++++ DATA SHOWN

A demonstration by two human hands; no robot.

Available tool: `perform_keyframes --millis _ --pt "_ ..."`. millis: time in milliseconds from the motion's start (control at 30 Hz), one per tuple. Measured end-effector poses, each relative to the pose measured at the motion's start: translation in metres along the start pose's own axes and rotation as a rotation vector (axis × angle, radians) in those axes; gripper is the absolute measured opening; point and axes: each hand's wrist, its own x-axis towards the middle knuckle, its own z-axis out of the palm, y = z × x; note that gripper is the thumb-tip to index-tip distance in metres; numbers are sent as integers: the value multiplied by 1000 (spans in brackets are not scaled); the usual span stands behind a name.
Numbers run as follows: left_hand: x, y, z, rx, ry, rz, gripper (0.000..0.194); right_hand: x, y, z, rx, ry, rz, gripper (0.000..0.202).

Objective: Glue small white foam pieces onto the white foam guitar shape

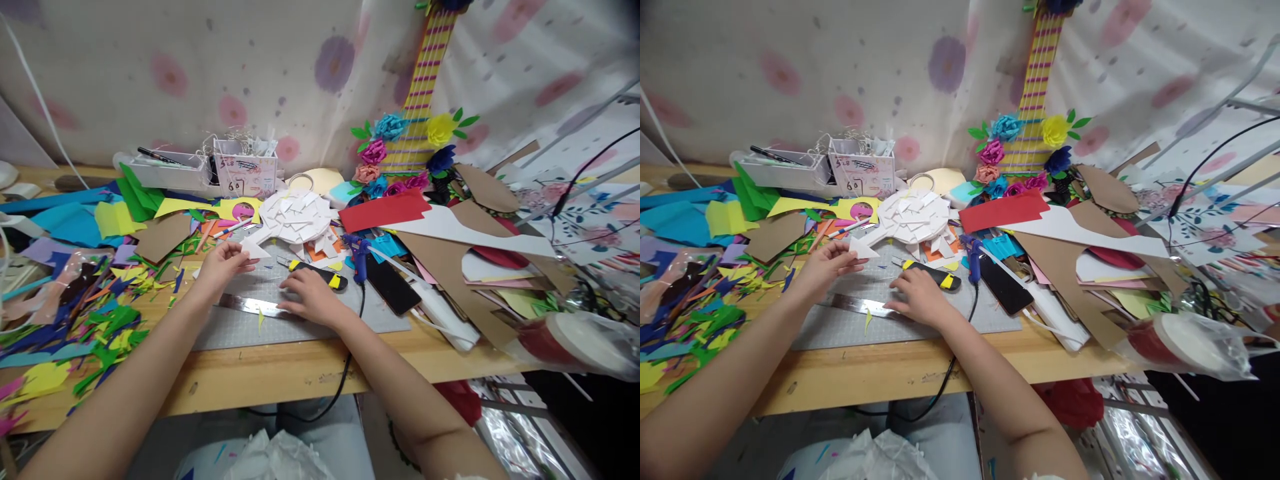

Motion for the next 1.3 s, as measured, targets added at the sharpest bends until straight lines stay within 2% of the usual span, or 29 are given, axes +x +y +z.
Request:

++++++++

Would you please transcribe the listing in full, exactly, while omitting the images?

EXERCISE RESPONSE –
A demonstration by two human hands; no robot.

Available tool: `perform_keyframes --millis _ --pt "_ ..."`. millis: time in milliseconds from the motion's start (control at 30 Hz), one per tuple. Measured end-effector poses, each relative to the pose measured at the motion's start: translation in metres along the start pose's own axes and rotation as a rotation vector (axis × angle, radians) in those axes; gripper is the absolute measured opening; point and axes: each hand's wrist, its own x-axis towards the middle knuckle, its own z-axis out of the palm, y = z × x; note that gripper is the thumb-tip to index-tip distance in metres; numbers are sent as integers: the value multiplied by 1000 (spans in brackets are not scaled); the usual span stands behind a name.
Numbers run as follows: left_hand: x, y, z, rx, ry, rz, gripper (0.000..0.194); right_hand: x, y, z, rx, ry, rz, gripper (0.000..0.202).

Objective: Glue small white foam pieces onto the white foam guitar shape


Motion for the next 1.3 s, as measured, targets added at the sharpest bends until straight lines stay within 2% of the usual span, or 29 are given, axes +x +y +z.
Request:

This exercise requires no additional answer.